SCOTTISH INDEPENDENCE: THE SNP’s Westminster leader is at the centre of claims he put direct pressure on businesses to stop them from speaking out against independence in the referendum debate.
Angus Robertson attempted to “neuter” business opinion, according to a former whisky industry chief, who said firms feared they could face “retribution down the track”.
However, the Moray MP, whose constituency takes in much of Scotland’s whisky trail, has denied the claims made by former Scotch Whisky Association (SWA) boss Gavin Hewitt.
Prime Minister David Cameron warned last week that firms who spoke out suffered intimidation at the hands of the SNP administration.
Now Mr Hewitt has claimed in a Dispatches programme for Channel 4 – called the Great British Break-up? – that he or senior members of his staff met Mr Robertson on at least six occasions over the past two years. “He and the SNP have regularly tried to get the message to the Scotch Whisky Association that the Scotch whisky industry should stay out of the independence debate,” Mr Hewitt said.
“He was, I think, trying to neuter business comment. There was a genuine fear that, in fact, if we were seen to scupper by coming out publicly against independence, there would be retribution down the track.
“Regardless of whether the SNP win or lose the referendum vote in September, they will be in power for many years to come and that those people who have stood against them or worked against the central plank of their policy, independence, will be singled out and will be remembered.”
A spokeswoman for Deputy First Minister Nicola Sturgeon insisted Mr Hewitt’s claims about Mr Robertson were “utterly false”.
She said: “His meetings with Gavin Hewitt and others from the SWA have all happened in the company of colleagues and none involved an unaccompanied meeting with Mr Hewitt.”
The programme, to be screened tonight, contacted 50 companies and business leaders believed to have concerns over independence. Five said privately they had been contacted by the Scottish Government and that they felt pressured to stay quiet about their views.
Of the five, one claimed they had been visited by a minister, two said they had had a phone call from a minister, and two told how they had received a call from First Minister Alex Salmond’s office.
Scottish Conservative chief whip John Lamont said: “These revelations won’t come as a surprise to those who’ve found themselves on the wrong end of an SNP tirade, and everyone from the First Minister down is guilty of this kind of behaviour.
“Everyone in Scotland has a legitimate voice in this, and the Scottish Government using its position to breathe down the neck of everyone who dares disagree is frankly appalling.”
The Dispatches programme also examines the pressure that public bodies came under from the SNP government to quit business organisation the CBI after it decided to publicly back a No vote.
This led to many members, including the broadcaster STV and several universities, to pull out because they wanted to remain politically neutral.
But the programme says it has obtained e-mails that reveal how finance secretary John Swinney’s office seized on the decision by Scottish Enterprise to pull out to press others to do the same.

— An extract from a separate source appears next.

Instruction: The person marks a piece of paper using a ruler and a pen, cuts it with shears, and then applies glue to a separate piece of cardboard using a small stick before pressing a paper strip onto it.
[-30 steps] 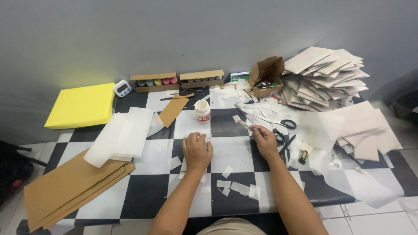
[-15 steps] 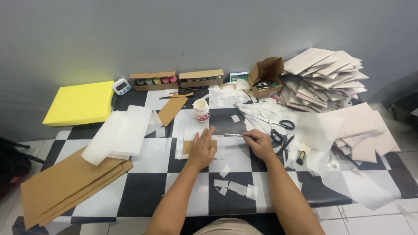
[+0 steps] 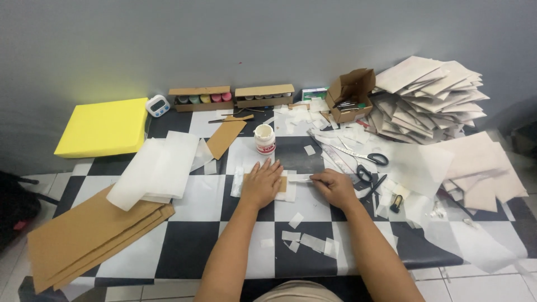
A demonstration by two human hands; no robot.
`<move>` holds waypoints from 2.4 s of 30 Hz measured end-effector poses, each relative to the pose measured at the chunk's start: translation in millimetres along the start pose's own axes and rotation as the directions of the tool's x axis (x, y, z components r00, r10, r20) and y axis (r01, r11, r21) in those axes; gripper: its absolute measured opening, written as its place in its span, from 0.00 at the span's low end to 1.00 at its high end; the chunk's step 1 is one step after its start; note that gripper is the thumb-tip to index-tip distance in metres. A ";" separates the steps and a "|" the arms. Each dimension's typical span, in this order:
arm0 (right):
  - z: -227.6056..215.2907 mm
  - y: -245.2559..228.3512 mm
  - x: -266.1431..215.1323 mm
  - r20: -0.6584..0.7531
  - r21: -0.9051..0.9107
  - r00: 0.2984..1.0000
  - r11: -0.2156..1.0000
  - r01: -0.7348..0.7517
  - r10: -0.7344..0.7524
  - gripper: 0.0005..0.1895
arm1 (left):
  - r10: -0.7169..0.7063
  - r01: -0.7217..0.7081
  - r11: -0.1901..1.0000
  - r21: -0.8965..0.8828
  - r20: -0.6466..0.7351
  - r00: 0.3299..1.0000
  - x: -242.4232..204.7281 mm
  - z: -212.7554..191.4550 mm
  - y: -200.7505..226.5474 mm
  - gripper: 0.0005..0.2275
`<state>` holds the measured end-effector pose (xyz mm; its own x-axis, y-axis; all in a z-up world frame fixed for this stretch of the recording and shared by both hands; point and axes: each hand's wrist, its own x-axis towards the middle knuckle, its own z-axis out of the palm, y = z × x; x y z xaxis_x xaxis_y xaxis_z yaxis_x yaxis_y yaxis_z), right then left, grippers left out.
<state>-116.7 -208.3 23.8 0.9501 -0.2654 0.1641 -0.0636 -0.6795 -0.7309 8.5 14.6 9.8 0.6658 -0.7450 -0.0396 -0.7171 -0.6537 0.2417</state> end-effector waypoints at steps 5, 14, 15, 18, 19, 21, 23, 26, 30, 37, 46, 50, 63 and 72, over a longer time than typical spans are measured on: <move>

His media adviser urged VisitScotland to follow Scottish Enterprise’s lead, the programme says.
One e-mail states: “Mr Swinney has said that other public bodies should follow suit, if they are CBI members.”
Another senior official in the finance department e-mailed the chief executive of VisitScotland, asking him: “Can you please let me know…when a resignation letter can be issued.”
But the spokeswoman for the Deputy First Minister said Mr Swinney’s comments “were in the context of the CBI” taking “a political stance” that raised “questions as to whether public bodies could remain members of the CBI and continue to meet their statutory obligation of impartiality”.
The claims of attempts to stifle opinion come after a Nobel prize-winning scientist urged the Scottish and UK governments to pledge that academics who enter the independence debate will not be penalised for expressing their views.
Sir Paul Nurse claimed academics were reluctant to speak out for fear of losing government funding.
In tonight’s programme, Lord Sutherland, a former vice-chancellor of Edinburgh University, said some of those running Scottish universities had also come under pressure to stay out of the debate, despite concerns about the impact of independence.
Lord Sutherland said: “To be questioned by a Scottish minister about the propriety of his expressing views in public is disgraceful. It sends the message that you’re being watched; if Big Brother’s looking down on you, then there’s an implicit threat.
“The danger is that you have a regime that does things by stealth rather than argues things out in public.”
But writing in The Scotsman today, the principal of the University of Glasgow has sought to “counter that impression”.
Anton Muscatelli writes: “No-one, on either side of the debate, has tried to intimidate, bully or silence me, my university or the dozens of academics playing an active role in the campaign.”
In a letter to The Scotsman, three members of Academics for Yes, Professor Bryan MacGregor, Prof Mike Danson and Dr Stephen Watson, said they disagreed “fundamentally” with the views expressed by Sir Paul Nurse, Lord Stern and Sir John Tooke about the potential impact of independence on university research.
They write: “Rather than cause any damage, we are certain that an independent Scotland will be better placed economically to support its universities.”